--- START ---

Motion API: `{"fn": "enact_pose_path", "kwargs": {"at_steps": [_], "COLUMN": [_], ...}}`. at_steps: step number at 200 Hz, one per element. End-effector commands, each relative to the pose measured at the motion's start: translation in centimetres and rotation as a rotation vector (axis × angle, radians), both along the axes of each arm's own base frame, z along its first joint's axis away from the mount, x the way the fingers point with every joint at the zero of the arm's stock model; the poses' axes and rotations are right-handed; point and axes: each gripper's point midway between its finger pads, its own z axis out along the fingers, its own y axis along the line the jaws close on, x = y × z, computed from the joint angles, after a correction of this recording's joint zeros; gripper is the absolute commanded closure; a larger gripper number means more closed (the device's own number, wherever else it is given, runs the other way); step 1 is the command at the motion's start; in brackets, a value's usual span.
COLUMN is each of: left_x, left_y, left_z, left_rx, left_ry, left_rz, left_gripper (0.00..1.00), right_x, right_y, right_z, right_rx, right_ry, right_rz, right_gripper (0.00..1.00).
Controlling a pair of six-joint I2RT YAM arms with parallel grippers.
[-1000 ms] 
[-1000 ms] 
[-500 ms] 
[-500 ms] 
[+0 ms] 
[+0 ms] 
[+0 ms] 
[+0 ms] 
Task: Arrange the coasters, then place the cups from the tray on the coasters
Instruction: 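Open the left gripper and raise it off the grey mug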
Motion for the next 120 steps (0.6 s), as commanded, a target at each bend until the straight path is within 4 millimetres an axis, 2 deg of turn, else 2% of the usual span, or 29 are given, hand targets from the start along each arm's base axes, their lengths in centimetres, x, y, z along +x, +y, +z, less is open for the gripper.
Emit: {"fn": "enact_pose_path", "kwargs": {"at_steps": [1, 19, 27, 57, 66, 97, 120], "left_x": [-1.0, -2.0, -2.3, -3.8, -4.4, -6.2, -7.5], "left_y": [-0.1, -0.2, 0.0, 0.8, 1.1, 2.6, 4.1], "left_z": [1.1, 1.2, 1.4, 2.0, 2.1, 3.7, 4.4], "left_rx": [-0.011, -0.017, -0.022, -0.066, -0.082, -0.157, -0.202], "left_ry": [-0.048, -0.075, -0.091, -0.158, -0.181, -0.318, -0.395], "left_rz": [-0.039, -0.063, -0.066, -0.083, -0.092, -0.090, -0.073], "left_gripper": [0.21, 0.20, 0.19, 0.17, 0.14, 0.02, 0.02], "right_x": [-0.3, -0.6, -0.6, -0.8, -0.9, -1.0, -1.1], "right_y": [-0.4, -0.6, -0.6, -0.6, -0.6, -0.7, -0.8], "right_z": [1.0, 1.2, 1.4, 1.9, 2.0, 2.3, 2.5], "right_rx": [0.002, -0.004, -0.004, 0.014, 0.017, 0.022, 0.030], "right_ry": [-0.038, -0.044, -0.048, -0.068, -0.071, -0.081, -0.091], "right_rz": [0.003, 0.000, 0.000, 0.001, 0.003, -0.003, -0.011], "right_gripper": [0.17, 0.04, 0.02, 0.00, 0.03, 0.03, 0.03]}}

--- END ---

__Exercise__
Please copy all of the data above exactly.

__Solved problem__
Motion API: `{"fn": "enact_pose_path", "kwargs": {"at_steps": [_], "COLUMN": [_], ...}}`. at_steps: step number at 200 Hz, one per element. End-effector commands, each relative to the pose measured at the motion's start: translation in centimetres and rotation as a rotation vector (axis × angle, radians), both along the axes of each arm's own base frame, z along its first joint's axis away from the mount, x the way the fingers point with every joint at the zero of the arm's stock model; the poses' axes and rotations are right-handed; point and axes: each gripper's point midway between its finger pads, its own z axis out along the fingers, its own y axis along the line the jaws close on, x = y × z, computed from the joint angles, after a correction of this recording's joint zeros; gripper is the absolute commanded closure; a larger gripper number means more closed (the device's own number, wherever else it is given, runs the other way); step 1 is the command at the motion's start; in brackets, a value's usual span.
COLUMN is each of: left_x, left_y, left_z, left_rx, left_ry, left_rz, left_gripper (0.00..1.00), right_x, right_y, right_z, right_rx, right_ry, right_rz, right_gripper (0.00..1.00).
Controlling a pair of six-joint I2RT YAM arms with parallel grippers.
[-1000 ms] 
[-1000 ms] 
[-500 ms] 
[-500 ms] 
[+0 ms] 
[+0 ms] 
[+0 ms] 
[+0 ms] 
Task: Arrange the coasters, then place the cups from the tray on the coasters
Instruction: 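Open the left gripper and raise it off the grey mug
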Motion for the next 120 steps (0.6 s), as commanded, a target at each bend until the straight path is within 4 millimetres an axis, 2 deg of turn, else 2% of the usual span, or 29 are given, hand targets from the start along each arm's base axes, their lengths in centimetres, x, y, z along +x, +y, +z, less is open for the gripper.
Emit: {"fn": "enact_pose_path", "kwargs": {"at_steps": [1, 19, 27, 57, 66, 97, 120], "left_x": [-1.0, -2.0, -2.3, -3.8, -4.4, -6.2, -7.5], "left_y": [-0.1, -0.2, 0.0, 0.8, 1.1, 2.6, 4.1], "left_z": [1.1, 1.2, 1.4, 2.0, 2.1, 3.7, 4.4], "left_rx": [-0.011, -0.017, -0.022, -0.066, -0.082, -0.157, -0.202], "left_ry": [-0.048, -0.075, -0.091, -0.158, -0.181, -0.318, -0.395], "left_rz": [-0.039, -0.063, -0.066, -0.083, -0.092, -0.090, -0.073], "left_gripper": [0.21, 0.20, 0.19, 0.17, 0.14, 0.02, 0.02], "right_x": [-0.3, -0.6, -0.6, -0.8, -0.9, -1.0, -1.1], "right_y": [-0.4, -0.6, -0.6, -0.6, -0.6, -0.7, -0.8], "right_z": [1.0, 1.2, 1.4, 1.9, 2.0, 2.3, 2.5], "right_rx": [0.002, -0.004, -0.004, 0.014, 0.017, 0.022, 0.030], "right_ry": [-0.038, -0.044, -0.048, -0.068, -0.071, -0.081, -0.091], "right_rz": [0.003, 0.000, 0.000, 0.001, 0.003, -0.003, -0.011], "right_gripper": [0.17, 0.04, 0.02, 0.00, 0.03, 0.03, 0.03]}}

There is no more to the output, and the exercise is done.